*** DATA SUPPLIED Section Begins ***

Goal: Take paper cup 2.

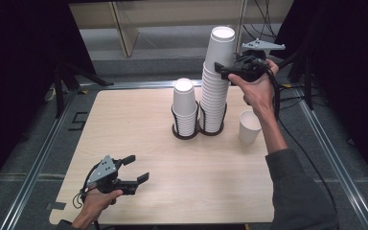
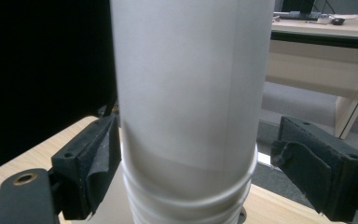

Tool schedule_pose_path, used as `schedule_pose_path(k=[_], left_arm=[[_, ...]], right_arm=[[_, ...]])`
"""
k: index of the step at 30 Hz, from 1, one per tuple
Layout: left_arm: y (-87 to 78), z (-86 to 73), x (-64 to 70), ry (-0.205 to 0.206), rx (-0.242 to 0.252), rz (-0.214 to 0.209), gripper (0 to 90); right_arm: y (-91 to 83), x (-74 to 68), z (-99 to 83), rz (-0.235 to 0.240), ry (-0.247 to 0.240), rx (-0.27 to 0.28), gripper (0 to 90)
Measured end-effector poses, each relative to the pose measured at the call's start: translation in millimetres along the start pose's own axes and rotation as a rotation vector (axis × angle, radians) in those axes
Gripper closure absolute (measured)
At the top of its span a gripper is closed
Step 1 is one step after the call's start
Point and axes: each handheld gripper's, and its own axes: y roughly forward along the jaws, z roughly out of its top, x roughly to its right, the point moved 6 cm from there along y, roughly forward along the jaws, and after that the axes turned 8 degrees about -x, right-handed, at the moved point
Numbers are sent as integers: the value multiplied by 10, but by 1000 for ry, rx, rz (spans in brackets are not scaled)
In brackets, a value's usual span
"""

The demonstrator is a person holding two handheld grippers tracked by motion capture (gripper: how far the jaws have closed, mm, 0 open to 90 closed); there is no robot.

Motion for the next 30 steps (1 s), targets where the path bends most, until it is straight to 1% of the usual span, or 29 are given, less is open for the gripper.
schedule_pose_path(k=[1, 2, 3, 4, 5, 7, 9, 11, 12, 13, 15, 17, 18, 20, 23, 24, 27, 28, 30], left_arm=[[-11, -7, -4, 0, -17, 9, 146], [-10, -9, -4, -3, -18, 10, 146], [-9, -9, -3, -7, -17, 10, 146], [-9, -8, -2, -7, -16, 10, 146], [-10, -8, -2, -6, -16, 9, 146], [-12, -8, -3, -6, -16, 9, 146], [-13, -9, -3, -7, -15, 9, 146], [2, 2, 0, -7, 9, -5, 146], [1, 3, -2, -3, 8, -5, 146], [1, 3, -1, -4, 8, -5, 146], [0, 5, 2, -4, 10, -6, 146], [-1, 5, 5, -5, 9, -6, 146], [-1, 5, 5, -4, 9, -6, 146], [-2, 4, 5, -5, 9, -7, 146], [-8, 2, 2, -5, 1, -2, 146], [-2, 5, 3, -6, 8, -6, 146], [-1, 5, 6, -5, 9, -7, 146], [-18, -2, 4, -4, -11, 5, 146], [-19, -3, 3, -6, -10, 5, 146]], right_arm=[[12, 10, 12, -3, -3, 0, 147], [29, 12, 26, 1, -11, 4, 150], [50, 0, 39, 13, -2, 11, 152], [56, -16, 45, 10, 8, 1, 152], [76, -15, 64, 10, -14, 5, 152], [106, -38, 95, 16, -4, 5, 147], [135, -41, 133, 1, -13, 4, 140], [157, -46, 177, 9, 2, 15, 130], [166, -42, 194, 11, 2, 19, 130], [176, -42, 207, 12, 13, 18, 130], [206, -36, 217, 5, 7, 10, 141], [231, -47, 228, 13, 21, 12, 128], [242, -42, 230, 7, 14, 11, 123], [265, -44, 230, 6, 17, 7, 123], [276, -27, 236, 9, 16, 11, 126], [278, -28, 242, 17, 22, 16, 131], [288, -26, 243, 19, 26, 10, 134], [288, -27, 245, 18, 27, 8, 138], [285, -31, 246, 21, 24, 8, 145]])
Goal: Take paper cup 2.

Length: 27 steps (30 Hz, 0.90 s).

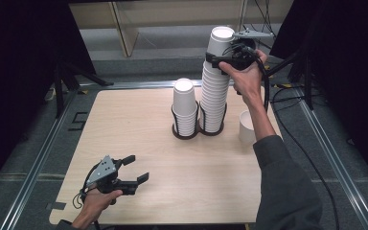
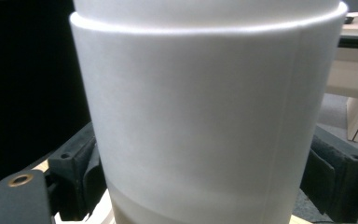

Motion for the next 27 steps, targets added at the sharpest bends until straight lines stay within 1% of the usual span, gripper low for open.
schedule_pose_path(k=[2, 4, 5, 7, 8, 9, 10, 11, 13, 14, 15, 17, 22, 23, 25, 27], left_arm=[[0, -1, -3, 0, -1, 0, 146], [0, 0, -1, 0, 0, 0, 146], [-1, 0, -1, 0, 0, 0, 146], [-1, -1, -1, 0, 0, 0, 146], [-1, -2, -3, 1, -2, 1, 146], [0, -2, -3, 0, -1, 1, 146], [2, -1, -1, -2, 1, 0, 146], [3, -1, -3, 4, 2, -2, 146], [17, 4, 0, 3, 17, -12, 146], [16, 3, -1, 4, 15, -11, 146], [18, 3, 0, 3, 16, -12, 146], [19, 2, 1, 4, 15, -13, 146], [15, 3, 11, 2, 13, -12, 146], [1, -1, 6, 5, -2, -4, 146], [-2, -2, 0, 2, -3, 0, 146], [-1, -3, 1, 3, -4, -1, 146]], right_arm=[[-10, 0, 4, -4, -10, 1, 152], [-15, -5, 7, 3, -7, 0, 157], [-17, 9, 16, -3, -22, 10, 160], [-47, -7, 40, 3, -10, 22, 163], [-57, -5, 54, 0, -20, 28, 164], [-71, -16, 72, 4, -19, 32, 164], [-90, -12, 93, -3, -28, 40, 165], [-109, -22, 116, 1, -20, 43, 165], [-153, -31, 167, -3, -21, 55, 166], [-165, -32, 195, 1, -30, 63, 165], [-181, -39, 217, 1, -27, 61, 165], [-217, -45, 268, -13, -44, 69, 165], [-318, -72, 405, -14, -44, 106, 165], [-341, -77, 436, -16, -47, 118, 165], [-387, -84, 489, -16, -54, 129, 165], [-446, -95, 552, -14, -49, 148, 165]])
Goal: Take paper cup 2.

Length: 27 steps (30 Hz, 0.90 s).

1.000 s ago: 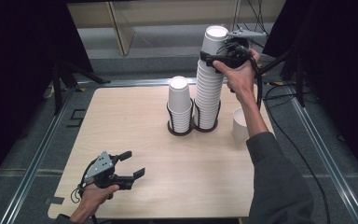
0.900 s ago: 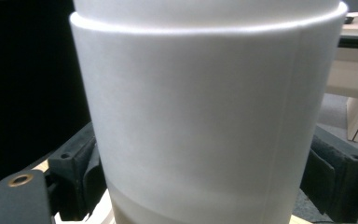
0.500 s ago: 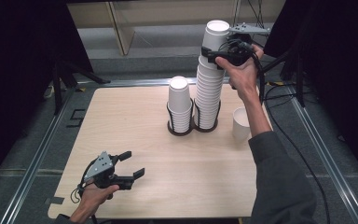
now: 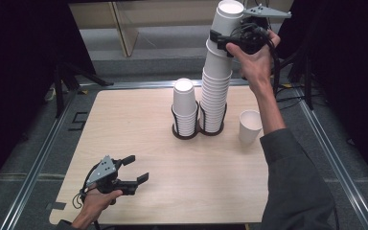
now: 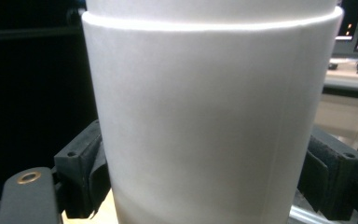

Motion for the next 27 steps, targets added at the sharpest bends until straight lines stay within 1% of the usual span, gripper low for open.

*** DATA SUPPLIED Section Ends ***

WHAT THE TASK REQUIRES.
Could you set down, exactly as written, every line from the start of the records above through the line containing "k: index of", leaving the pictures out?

WRITTEN RESPONSE.
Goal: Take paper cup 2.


Tool schedule_pose_path, used as `schedule_pose_path(k=[_], left_arm=[[_, ...]], right_arm=[[_, ...]])`
"""
k: index of the step at 30 Hz, from 1, one per tuple

Nothing remains to be answered in this exercise.